In terms of compliance and risk control, the company and its branches received multiple regulatory penalties in 2025, involving investment banking sponsorship, analyst management, and branch compliance. In January, a warning letter was issued due to lapses in North Long Dragon IPO sponsorship review; in August, Shenzhen Stock Exchange publicly reprimanded for inadequate diligence in Meishang Ecology sponsorship; in September, regulators interviewed for spreading false information by analysts; in November, a warning letter was issued for illegal product promotion by Shanghai branch staff. Additionally, the company is involved in multiple lawsuits, with 1,135 unresolved cases and 1,041 cases filed as of the end of 2025, involving approximately 3.91B yuan.

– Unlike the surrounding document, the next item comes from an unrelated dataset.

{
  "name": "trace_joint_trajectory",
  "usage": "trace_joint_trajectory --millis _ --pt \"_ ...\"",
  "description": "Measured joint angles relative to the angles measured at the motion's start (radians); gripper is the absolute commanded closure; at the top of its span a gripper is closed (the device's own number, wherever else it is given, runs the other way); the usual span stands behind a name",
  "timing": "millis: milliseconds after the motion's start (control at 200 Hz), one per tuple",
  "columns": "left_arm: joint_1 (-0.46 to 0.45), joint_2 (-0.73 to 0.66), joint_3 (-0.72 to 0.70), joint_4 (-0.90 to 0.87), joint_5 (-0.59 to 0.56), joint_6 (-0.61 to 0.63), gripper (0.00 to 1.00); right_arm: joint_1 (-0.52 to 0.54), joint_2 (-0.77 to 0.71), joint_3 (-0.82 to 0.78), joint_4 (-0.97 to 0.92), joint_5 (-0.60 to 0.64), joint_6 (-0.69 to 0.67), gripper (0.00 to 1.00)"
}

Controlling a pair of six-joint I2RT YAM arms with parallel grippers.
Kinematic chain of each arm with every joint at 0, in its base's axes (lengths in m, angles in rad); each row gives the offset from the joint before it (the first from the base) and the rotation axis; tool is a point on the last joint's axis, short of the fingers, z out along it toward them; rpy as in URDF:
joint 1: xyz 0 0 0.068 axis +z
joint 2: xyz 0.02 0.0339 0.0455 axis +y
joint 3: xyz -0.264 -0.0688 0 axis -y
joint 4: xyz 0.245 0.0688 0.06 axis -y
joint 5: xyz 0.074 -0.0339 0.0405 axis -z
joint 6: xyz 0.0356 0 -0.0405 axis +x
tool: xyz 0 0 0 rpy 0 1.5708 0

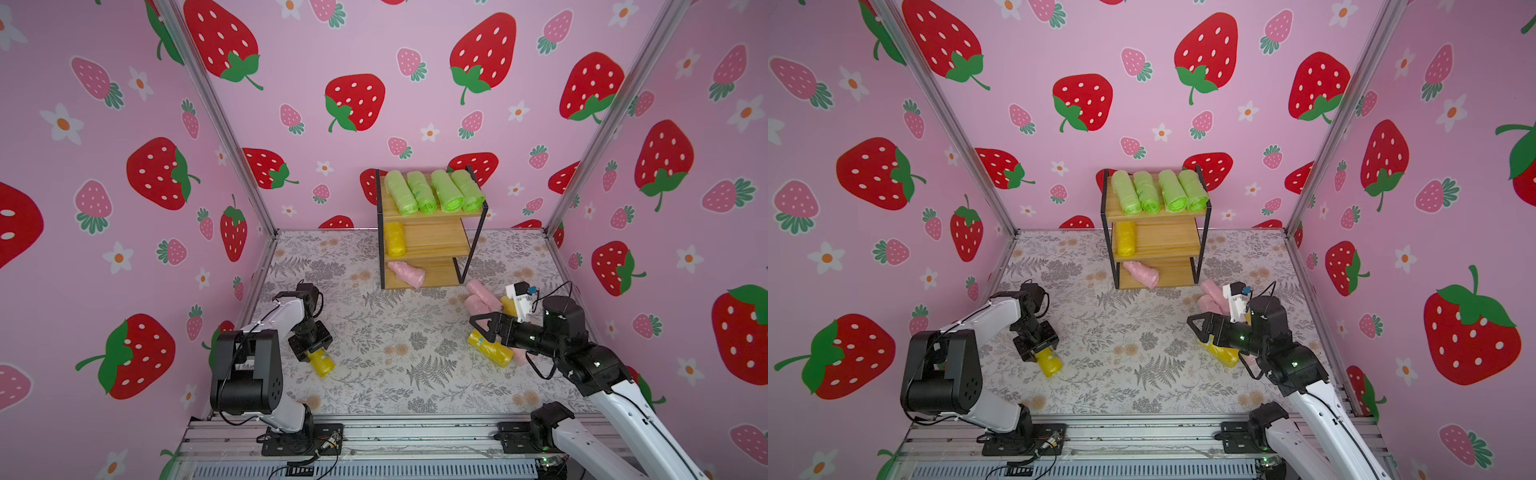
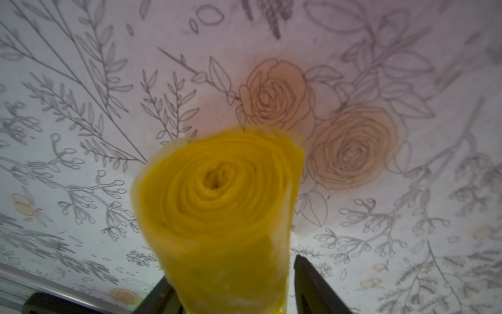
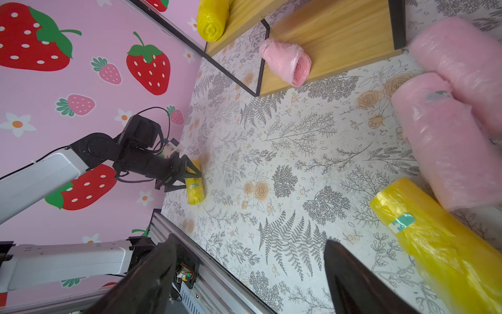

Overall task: Sort the rolls of trash bags by color and place them on the shelf
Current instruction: Pick up the roll of trash bags from the center of the board.

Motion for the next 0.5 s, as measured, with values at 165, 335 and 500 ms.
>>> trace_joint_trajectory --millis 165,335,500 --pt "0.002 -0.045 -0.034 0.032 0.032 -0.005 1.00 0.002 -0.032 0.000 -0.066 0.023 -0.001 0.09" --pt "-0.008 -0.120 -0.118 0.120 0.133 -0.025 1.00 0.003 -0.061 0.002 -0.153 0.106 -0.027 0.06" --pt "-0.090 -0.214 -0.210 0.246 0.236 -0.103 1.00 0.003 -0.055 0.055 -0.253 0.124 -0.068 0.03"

Facing these shortcomings and challenges, GF Securities actively responds and takes corrective actions. The company places compliance and risk control at a strategic level, with the word “compliance” appearing 121 times in the annual report. Chairman Lin Chuanhui explicitly states the operating principle of “stability first, building a solid compliance bottom line; if you can’t see or control it, you can’t develop.” On one hand, the company strengthens its investment banking team, improves full-process project management, enhances due diligence and ongoing supervision, and accelerates the transformation into an “industry investment bank.” On the other hand, it upgrades internal control systems, strengthens personnel management, and optimizes grassroots branch compliance mechanisms, leveraging technology to improve risk identification and prevention. Meanwhile, the company actively advances litigation case handling, consolidates compliance responsibilities, and builds a foundation for steady operation.

2025 is a critical year for deepening reforms in the capital market and the recovery of the brokerage industry. GF Securities demonstrates its comprehensive strength as a leading brokerage through excellent performance, stimulates team vitality with market-oriented mechanisms, and addresses development shortfalls with a pragmatic attitude. Looking ahead, as the registration system continues to be implemented and market activity remains high, the company will leverage its location advantages in the Guangdong-Hong Kong-Macau Greater Bay Area, deepen wealth management transformation, strengthen institutional services, consolidate its leadership in investment management, and accelerate the recovery of investment banking. It will strictly adhere to compliance and risk control, steadily advance high-quality development, and contribute more to the development of the capital market and the real economy.